■ Exercise aim: Return the records exactly, keeping every line as it is.

BEGIN Material for this exercise

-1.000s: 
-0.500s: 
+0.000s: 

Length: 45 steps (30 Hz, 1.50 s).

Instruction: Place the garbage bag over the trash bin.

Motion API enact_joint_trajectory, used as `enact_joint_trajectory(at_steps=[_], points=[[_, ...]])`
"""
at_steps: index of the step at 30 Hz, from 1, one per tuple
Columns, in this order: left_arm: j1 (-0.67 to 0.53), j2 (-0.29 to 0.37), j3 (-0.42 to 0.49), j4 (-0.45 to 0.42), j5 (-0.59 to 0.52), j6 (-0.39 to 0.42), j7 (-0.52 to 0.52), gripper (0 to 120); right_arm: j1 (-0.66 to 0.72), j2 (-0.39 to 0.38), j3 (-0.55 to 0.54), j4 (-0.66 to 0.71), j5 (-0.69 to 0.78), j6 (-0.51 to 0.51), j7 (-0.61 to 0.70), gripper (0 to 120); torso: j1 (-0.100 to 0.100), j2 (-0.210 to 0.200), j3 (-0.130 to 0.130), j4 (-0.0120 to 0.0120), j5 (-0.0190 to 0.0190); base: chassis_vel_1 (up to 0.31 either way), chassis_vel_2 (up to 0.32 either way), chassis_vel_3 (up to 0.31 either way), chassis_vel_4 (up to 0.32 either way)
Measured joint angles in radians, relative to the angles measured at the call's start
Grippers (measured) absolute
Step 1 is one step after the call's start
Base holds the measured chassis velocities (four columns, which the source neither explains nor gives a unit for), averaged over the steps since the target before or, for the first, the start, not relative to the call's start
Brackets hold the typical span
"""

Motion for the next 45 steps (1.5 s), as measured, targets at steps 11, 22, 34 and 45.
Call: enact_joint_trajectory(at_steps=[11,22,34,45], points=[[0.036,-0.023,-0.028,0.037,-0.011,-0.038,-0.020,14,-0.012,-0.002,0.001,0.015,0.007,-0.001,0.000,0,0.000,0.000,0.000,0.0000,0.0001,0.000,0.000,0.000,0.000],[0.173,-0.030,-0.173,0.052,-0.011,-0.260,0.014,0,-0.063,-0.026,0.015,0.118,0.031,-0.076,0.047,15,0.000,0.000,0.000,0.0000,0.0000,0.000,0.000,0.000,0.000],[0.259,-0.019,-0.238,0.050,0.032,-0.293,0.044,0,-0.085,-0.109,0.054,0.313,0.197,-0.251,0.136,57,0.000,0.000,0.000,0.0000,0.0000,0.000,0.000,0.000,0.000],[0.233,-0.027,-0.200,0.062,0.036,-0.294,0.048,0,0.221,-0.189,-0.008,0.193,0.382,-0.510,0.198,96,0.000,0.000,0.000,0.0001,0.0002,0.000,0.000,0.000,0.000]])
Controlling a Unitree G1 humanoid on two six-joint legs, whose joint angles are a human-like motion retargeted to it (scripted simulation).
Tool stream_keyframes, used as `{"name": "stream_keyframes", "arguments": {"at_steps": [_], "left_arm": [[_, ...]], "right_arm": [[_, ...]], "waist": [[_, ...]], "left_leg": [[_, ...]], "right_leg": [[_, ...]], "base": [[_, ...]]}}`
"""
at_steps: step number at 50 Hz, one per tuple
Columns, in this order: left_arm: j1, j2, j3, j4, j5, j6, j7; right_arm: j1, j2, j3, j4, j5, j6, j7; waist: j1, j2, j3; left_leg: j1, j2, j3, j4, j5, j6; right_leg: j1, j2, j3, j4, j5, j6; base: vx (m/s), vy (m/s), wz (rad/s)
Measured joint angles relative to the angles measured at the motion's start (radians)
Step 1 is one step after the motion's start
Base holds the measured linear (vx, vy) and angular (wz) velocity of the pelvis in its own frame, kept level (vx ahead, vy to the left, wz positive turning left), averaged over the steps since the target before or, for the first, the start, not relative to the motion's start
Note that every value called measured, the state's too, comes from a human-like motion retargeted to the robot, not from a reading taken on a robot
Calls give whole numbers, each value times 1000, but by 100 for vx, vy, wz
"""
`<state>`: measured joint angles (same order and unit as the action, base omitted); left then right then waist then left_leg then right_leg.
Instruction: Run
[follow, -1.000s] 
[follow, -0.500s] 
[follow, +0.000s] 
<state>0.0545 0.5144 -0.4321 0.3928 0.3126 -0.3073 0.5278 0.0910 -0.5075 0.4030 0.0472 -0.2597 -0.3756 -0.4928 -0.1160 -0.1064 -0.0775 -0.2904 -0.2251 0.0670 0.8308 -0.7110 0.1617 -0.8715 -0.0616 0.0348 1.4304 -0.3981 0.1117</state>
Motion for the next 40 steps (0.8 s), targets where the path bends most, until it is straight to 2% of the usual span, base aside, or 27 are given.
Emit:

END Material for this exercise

■ Answer:
-1.000s: 
-0.500s: 
+0.000s: 

Length: 45 steps (30 Hz, 1.50 s).

Instruction: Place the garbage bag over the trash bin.

Motion API enact_joint_trajectory, used as `enact_joint_trajectory(at_steps=[_], points=[[_, ...]])`
"""
at_steps: index of the step at 30 Hz, from 1, one per tuple
Columns, in this order: left_arm: j1 (-0.67 to 0.53), j2 (-0.29 to 0.37), j3 (-0.42 to 0.49), j4 (-0.45 to 0.42), j5 (-0.59 to 0.52), j6 (-0.39 to 0.42), j7 (-0.52 to 0.52), gripper (0 to 120); right_arm: j1 (-0.66 to 0.72), j2 (-0.39 to 0.38), j3 (-0.55 to 0.54), j4 (-0.66 to 0.71), j5 (-0.69 to 0.78), j6 (-0.51 to 0.51), j7 (-0.61 to 0.70), gripper (0 to 120); torso: j1 (-0.100 to 0.100), j2 (-0.210 to 0.200), j3 (-0.130 to 0.130), j4 (-0.0120 to 0.0120), j5 (-0.0190 to 0.0190); base: chassis_vel_1 (up to 0.31 either way), chassis_vel_2 (up to 0.32 either way), chassis_vel_3 (up to 0.31 either way), chassis_vel_4 (up to 0.32 either way)
Measured joint angles in radians, relative to the angles measured at the call's start
Grippers (measured) absolute
Step 1 is one step after the call's start
Base holds the measured chassis velocities (four columns, which the source neither explains nor gives a unit for), averaged over the steps since the target before or, for the first, the start, not relative to the call's start
Brackets hold the typical span
"""

Motion for the next 45 steps (1.5 s), as measured, targets at steps 11, 22, 34 and 45.
Call: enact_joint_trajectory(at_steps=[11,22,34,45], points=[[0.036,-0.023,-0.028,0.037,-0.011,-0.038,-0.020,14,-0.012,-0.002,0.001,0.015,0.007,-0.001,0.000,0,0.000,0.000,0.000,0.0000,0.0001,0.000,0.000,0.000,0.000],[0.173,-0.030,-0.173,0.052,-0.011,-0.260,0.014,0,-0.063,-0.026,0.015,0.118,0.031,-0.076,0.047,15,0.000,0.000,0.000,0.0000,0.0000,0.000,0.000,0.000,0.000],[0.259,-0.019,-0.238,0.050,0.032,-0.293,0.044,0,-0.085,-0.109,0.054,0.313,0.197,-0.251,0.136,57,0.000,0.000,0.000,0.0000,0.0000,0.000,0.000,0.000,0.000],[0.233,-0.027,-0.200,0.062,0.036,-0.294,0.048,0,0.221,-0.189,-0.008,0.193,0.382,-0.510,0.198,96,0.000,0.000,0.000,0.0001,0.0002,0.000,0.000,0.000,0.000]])
Controlling a Unitree G1 humanoid on two six-joint legs, whose joint angles are a human-like motion retargeted to it (scripted simulation).
Tool stream_keyframes, used as `{"name": "stream_keyframes", "arguments": {"at_steps": [_], "left_arm": [[_, ...]], "right_arm": [[_, ...]], "waist": [[_, ...]], "left_leg": [[_, ...]], "right_leg": [[_, ...]], "base": [[_, ...]]}}`
"""
at_steps: step number at 50 Hz, one per tuple
Columns, in this order: left_arm: j1, j2, j3, j4, j5, j6, j7; right_arm: j1, j2, j3, j4, j5, j6, j7; waist: j1, j2, j3; left_leg: j1, j2, j3, j4, j5, j6; right_leg: j1, j2, j3, j4, j5, j6; base: vx (m/s), vy (m/s), wz (rad/s)
Measured joint angles relative to the angles measured at the motion's start (radians)
Step 1 is one step after the motion's start
Base holds the measured linear (vx, vy) and angular (wz) velocity of the pelvis in its own frame, kept level (vx ahead, vy to the left, wz positive turning left), averaged over the steps since the target before or, for the first, the start, not relative to the motion's start
Note that every value called measured, the state's too, comes from a human-like motion retargeted to the robot, not from a reading taken on a robot
Calls give whole numbers, each value times 1000, but by 100 for vx, vy, wz
"""
`<state>`: measured joint angles (same order and unit as the action, base omitted); left then right then waist then left_leg then right_leg.
Instruction: Run
[follow, -1.000s] 
[follow, -0.500s] 
[follow, +0.000s] 
<state>0.0545 0.5144 -0.4321 0.3928 0.3126 -0.3073 0.5278 0.0910 -0.5075 0.4030 0.0472 -0.2597 -0.3756 -0.4928 -0.1160 -0.1064 -0.0775 -0.2904 -0.2251 0.0670 0.8308 -0.7110 0.1617 -0.8715 -0.0616 0.0348 1.4304 -0.3981 0.1117</state>
Motion for the next 40 steps (0.8 s), targets where the path bends most, until it is straight to 2% of the usual span, base aside, or 27 are given.
Emit:

The exercise has been carried out in full.